The RAND study also found that:

* Flood insurance purchase rates are much lower in communities that have a relatively small number of homes in a floodplain or that have a low proportion of homes in a floodplain. The disparity may be because insurers market flood insurance less aggressively in communities with fewer homes in the floodplain or because there are fewer insurance agents familiar with the program and enthusiastic about writing policies in such communities.

* In communities subject to coastal flooding, about 63 percent of homeowners purchase flood insurance, compared with 35 percent of homeowners in areas subject only to river flooding. The disparity may be due to a lower perception of risk or the limited insurance coverage available for basements, which are more common in inland areas. The RAND report recommends policymakers examine these and other reasons why the flood insurance is less attractive in inland areas.

* Within Special Flood Hazard Areas nationwide, about 75 to 80 percent of those who are required to purchase flood insurance have done so.

* Communities with lightly populated flood zones or a small percentage of homes in flood zones present a growth opportunity for the National Flood Insurance Program.

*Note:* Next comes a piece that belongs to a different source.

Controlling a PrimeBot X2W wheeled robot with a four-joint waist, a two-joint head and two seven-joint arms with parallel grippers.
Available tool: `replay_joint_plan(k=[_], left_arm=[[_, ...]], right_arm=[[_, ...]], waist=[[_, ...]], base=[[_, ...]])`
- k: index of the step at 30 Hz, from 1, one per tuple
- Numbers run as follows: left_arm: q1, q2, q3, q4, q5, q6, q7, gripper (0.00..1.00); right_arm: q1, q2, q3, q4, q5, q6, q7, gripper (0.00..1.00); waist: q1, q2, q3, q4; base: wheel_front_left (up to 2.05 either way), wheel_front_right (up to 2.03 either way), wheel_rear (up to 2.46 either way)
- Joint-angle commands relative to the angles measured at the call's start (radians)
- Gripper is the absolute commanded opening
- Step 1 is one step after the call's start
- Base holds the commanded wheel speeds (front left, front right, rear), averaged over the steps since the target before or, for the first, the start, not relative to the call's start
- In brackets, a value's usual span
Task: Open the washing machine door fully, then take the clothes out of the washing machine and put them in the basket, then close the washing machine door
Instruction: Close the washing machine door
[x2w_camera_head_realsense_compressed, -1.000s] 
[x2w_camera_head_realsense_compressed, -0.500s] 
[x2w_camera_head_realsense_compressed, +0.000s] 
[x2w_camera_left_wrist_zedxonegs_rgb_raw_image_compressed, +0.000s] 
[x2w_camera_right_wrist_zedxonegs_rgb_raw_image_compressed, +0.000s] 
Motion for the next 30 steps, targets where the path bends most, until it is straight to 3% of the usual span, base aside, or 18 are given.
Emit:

However, developing strategies to increase participation in the insurance program across the large number of such communities (roughly 19,000 of the approximately 20,000 communities participating in the National Flood Insurance Program) will be challenging.

* Overall market penetration for flood insurance in Special Flood Hazard Areas is approximately 60 percent in the South and West regions of the United States, compared with 20 to 30 percent in the Northeast and Midwest.

* In the South, 75 percent of homes with flood insurance policies also have contents coverage, compared with 16 percent in the Midwest and 49 percent in the Northeast.

* Nearly 60 percent of single-family homes in Special Flood Hazard Areas nationwide are in the South, although less than 25 percent of the nation’s single-family homes are in the South.

The study also found that that the decision to purchase flood insurance is not particularly sensitive to the price of flood insurance, at least over the range of flood insurance prices currently observed. Consequently, the study concludes that when developing strategies to increase participation in the flood insurance program, program managers do not have to be greatly concerned about moderate changes in policy premiums.

The other authors of the report are Noreen Clancy, Seth Seabury, and Adrian Overton of RAND. The study was conducted jointly by the Institute for Civil Justice and the RAND Infrastructure, Safety and Environment division.